TASK DETAILS: Check each line of the entries for "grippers" and report the ones that have it.

*** SOURCE RECORDS ***

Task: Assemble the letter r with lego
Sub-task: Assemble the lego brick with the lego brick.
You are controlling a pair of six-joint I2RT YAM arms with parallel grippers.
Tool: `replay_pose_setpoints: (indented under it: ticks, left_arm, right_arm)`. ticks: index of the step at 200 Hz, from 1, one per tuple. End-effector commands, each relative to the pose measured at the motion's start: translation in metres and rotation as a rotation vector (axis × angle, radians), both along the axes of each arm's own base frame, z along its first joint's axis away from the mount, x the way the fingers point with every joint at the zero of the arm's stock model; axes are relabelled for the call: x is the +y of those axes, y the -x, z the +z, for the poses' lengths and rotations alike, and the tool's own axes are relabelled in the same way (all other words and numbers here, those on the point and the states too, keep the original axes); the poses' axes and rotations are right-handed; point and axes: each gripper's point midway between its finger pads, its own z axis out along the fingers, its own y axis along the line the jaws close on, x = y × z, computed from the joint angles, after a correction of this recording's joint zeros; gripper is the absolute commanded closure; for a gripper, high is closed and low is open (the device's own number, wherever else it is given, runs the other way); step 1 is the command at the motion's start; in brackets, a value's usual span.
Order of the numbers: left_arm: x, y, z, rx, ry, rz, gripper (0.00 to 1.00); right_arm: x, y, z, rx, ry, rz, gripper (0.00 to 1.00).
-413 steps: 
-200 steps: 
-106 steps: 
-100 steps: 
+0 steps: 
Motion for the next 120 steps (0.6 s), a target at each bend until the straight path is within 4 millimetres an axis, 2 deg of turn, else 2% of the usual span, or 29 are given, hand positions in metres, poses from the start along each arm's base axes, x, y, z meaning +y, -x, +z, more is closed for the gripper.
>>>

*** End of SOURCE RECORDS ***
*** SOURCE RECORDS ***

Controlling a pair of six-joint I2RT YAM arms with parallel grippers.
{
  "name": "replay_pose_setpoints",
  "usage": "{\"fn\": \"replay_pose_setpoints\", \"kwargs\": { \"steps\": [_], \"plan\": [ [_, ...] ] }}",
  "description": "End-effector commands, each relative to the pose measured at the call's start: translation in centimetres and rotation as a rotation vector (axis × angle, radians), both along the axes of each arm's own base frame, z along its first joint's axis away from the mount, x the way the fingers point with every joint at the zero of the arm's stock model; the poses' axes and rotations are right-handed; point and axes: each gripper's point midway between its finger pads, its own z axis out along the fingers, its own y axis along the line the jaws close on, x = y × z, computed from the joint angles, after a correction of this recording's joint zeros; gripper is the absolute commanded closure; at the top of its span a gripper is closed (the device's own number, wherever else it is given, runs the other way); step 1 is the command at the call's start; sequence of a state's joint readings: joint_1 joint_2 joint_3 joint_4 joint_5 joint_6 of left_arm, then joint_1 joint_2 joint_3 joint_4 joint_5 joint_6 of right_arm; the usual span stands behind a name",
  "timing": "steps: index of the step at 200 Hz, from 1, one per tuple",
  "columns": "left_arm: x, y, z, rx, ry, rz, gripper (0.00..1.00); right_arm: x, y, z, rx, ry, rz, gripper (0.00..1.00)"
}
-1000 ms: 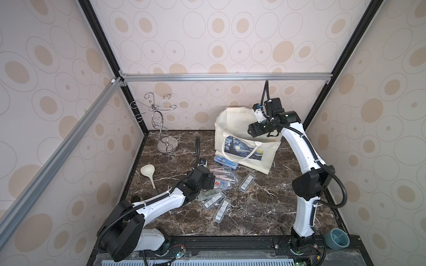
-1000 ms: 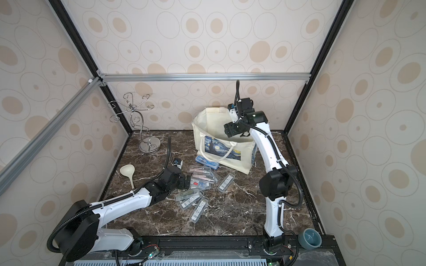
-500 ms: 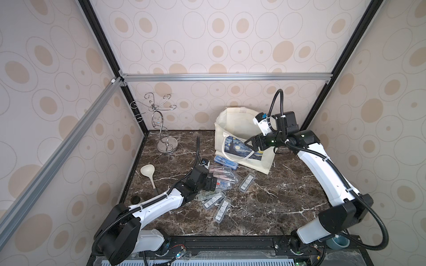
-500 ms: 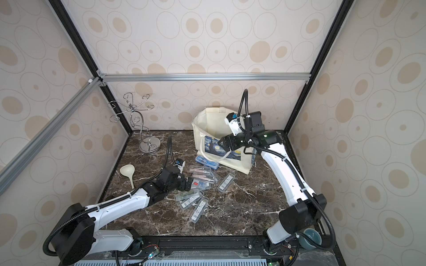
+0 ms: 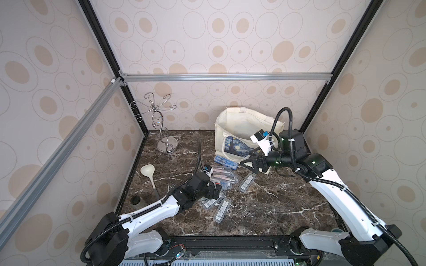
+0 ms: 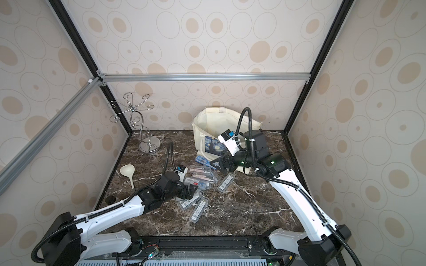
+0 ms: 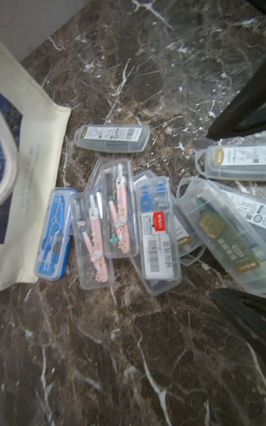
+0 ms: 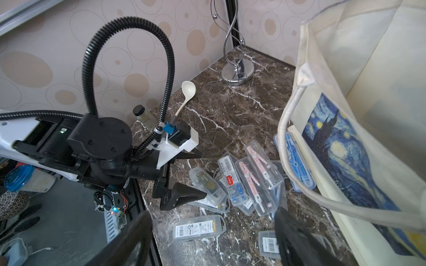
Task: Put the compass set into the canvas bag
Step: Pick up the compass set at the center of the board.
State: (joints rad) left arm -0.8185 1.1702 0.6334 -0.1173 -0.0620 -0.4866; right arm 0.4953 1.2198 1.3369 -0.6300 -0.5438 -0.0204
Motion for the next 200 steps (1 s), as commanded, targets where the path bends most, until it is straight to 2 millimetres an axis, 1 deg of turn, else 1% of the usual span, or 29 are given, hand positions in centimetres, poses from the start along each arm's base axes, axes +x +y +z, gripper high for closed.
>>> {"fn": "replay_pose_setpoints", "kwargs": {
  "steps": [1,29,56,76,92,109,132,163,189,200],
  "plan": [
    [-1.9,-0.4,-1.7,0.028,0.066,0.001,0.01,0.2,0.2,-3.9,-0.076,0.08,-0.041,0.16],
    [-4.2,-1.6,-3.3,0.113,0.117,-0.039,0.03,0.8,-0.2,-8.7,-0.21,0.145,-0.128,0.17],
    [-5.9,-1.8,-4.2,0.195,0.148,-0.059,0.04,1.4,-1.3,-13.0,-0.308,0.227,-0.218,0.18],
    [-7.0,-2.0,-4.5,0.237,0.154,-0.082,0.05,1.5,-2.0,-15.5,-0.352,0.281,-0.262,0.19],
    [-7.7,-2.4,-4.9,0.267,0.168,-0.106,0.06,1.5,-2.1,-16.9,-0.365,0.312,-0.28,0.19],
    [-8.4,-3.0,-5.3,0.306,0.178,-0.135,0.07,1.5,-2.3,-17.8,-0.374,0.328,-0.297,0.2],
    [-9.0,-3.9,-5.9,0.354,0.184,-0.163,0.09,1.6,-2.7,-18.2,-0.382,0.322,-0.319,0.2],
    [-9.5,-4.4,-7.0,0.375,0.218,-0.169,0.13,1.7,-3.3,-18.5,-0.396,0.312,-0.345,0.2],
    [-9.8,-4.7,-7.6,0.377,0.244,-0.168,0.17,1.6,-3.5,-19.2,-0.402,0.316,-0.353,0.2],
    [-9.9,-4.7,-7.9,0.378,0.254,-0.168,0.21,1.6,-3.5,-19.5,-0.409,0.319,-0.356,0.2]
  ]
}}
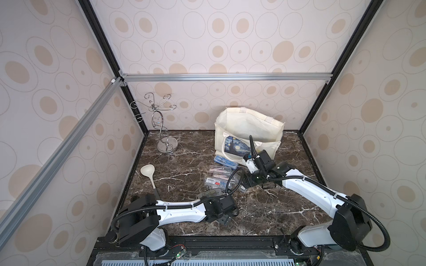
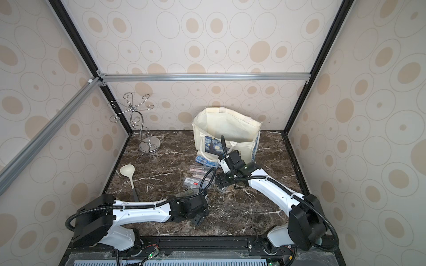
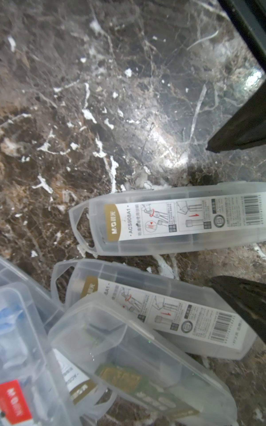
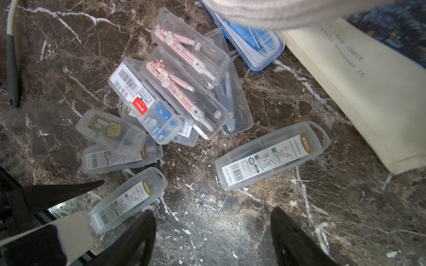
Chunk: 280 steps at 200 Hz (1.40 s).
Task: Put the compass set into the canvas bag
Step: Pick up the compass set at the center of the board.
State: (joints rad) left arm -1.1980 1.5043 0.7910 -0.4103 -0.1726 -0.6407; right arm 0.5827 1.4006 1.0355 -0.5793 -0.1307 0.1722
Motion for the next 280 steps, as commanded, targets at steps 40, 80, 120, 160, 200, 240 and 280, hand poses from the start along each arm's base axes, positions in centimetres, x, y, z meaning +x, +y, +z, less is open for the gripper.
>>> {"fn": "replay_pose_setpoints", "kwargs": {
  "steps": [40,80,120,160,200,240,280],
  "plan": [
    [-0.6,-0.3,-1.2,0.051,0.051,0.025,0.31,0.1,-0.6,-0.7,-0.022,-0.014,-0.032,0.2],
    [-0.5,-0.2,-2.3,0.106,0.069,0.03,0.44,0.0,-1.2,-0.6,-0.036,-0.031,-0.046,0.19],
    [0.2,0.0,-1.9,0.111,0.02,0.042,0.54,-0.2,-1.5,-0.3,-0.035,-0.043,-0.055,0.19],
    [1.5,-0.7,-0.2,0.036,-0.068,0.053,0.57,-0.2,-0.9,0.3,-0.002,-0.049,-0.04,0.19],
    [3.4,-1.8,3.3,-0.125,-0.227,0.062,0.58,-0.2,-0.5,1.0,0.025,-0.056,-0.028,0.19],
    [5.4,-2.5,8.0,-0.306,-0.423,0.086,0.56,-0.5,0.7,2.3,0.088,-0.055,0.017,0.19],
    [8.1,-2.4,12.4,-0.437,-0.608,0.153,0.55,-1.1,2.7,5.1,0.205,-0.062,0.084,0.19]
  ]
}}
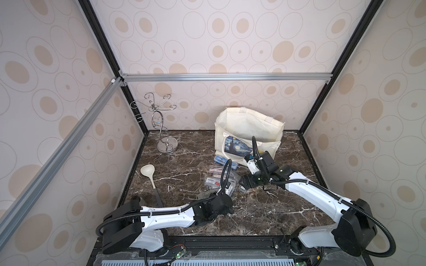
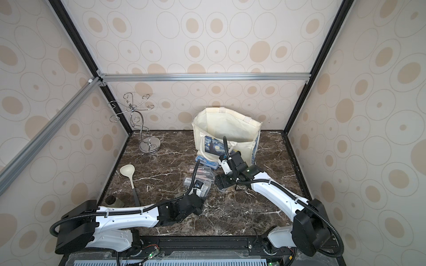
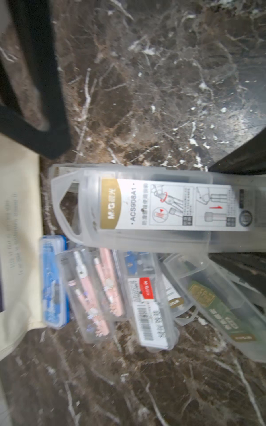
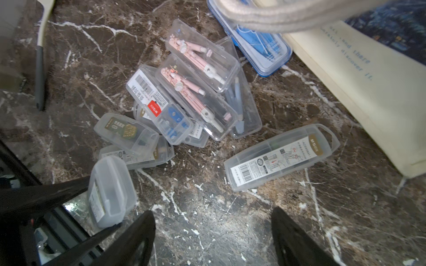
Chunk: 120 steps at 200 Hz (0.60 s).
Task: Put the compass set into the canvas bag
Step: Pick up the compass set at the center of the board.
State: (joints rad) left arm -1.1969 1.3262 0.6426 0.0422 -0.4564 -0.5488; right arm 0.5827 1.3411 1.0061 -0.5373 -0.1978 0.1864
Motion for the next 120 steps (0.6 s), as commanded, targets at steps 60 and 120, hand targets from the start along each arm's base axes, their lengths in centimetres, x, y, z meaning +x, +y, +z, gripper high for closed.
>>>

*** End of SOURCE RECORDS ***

SOLUTION:
You are controlling a pair of six-joint I2RT YAM arms with parallel grippers.
Controlling a pair of six-joint I2RT YAM arms with parallel grippers.

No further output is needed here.